By the way, this whole discussion of the arp command was triggered by Byte Bucket's comment to Hal and me in our discussion of scheduling tasks. Byte (if I can be so informal) mentioned that on Windows, to define a static ARP entry, Microsoft recommends that you schedule a startup task, by saying, "To create permanent static ARP cache entries, place the appropriate arp commands in a batch file and use Scheduled Tasks to run the batch file at startup." This is a good idea if you ever want to hard code your arp tables to avoid ARP cache-poisoning attacks. Of course, in their recommendation, Microsoft never tells you how to actually do this. Well, never fear... Command Line Kung Fu is here!

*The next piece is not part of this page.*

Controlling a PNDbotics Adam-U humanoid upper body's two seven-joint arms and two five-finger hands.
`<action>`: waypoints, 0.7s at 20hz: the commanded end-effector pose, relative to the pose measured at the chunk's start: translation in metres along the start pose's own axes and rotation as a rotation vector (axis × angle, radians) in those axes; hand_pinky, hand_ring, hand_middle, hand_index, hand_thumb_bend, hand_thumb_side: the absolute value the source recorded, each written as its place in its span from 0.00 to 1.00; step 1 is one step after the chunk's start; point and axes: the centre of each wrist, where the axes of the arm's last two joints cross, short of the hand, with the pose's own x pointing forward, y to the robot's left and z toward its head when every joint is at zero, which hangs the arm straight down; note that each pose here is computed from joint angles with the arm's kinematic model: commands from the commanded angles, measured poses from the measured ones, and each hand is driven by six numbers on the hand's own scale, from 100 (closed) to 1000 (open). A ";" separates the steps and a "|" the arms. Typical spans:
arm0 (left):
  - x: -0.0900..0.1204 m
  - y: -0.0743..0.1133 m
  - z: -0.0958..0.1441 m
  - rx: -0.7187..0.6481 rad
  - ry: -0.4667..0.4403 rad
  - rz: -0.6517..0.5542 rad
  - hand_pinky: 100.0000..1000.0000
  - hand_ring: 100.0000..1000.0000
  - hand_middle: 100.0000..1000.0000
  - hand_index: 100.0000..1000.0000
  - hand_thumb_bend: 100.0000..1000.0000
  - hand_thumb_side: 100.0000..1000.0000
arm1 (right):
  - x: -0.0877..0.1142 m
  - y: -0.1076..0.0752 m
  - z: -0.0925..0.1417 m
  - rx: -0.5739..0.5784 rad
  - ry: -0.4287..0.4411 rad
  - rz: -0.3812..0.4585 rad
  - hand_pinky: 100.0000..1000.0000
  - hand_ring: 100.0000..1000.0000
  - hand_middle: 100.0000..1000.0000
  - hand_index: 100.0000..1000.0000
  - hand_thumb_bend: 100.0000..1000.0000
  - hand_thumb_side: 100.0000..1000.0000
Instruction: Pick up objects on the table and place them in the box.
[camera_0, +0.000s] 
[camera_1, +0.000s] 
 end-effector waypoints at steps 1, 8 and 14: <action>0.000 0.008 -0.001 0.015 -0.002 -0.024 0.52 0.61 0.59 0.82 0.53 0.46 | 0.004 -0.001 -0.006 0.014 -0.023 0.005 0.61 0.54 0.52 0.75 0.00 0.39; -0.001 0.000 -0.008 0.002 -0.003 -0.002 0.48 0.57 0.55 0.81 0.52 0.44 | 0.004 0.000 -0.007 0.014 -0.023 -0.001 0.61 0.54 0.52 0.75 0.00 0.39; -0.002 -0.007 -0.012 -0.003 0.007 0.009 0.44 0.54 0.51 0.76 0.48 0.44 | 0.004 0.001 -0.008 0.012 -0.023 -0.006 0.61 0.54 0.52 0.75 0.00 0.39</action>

We start by creating our batch file for the static ARP entry:

C:\> echo arp -s 10.10.10.45 aa-bb-cc-dd-ee-ff > C:\static_arp.bat

You can add more static arp entries into this file if you'd like, echoing in one arp command per line, appending to the file with >>. I'm storing it right in c:\ itself for easy spotting, although you may find that tucking it away somewhere you keep your admin scripts is a less clutterful approach. Then, we make that a startup task using the schtasks command, which we described in our last episode (#50):

C:\> schtasks /create /sc onstart /tr c:\static_arp.bat /tn static_arp

And there you have it! We've seen how to make a little arp-cache watcher in a single command, as well as how to implement static arp entries at system startup. Good topic, Hal!

UPDATE: Diligent reader Curt points out that in Windows Vista and 7, you can add a static ARP entry using the netsh command, with the following syntax:

C:\> netsh interface ipv4 add neighbors "Local Area Connection" 10.1.1.1 12-34-56-78-9a-bc

And, I'm delighted to report that this will survive a reboot, so no scheduled task startup script is required. However, this neighbors context for netsh only appears in Vista, 2008, and Win7. In XP or 2003, you can go with the schtasks method I outline above. Thanks for the input, Curt!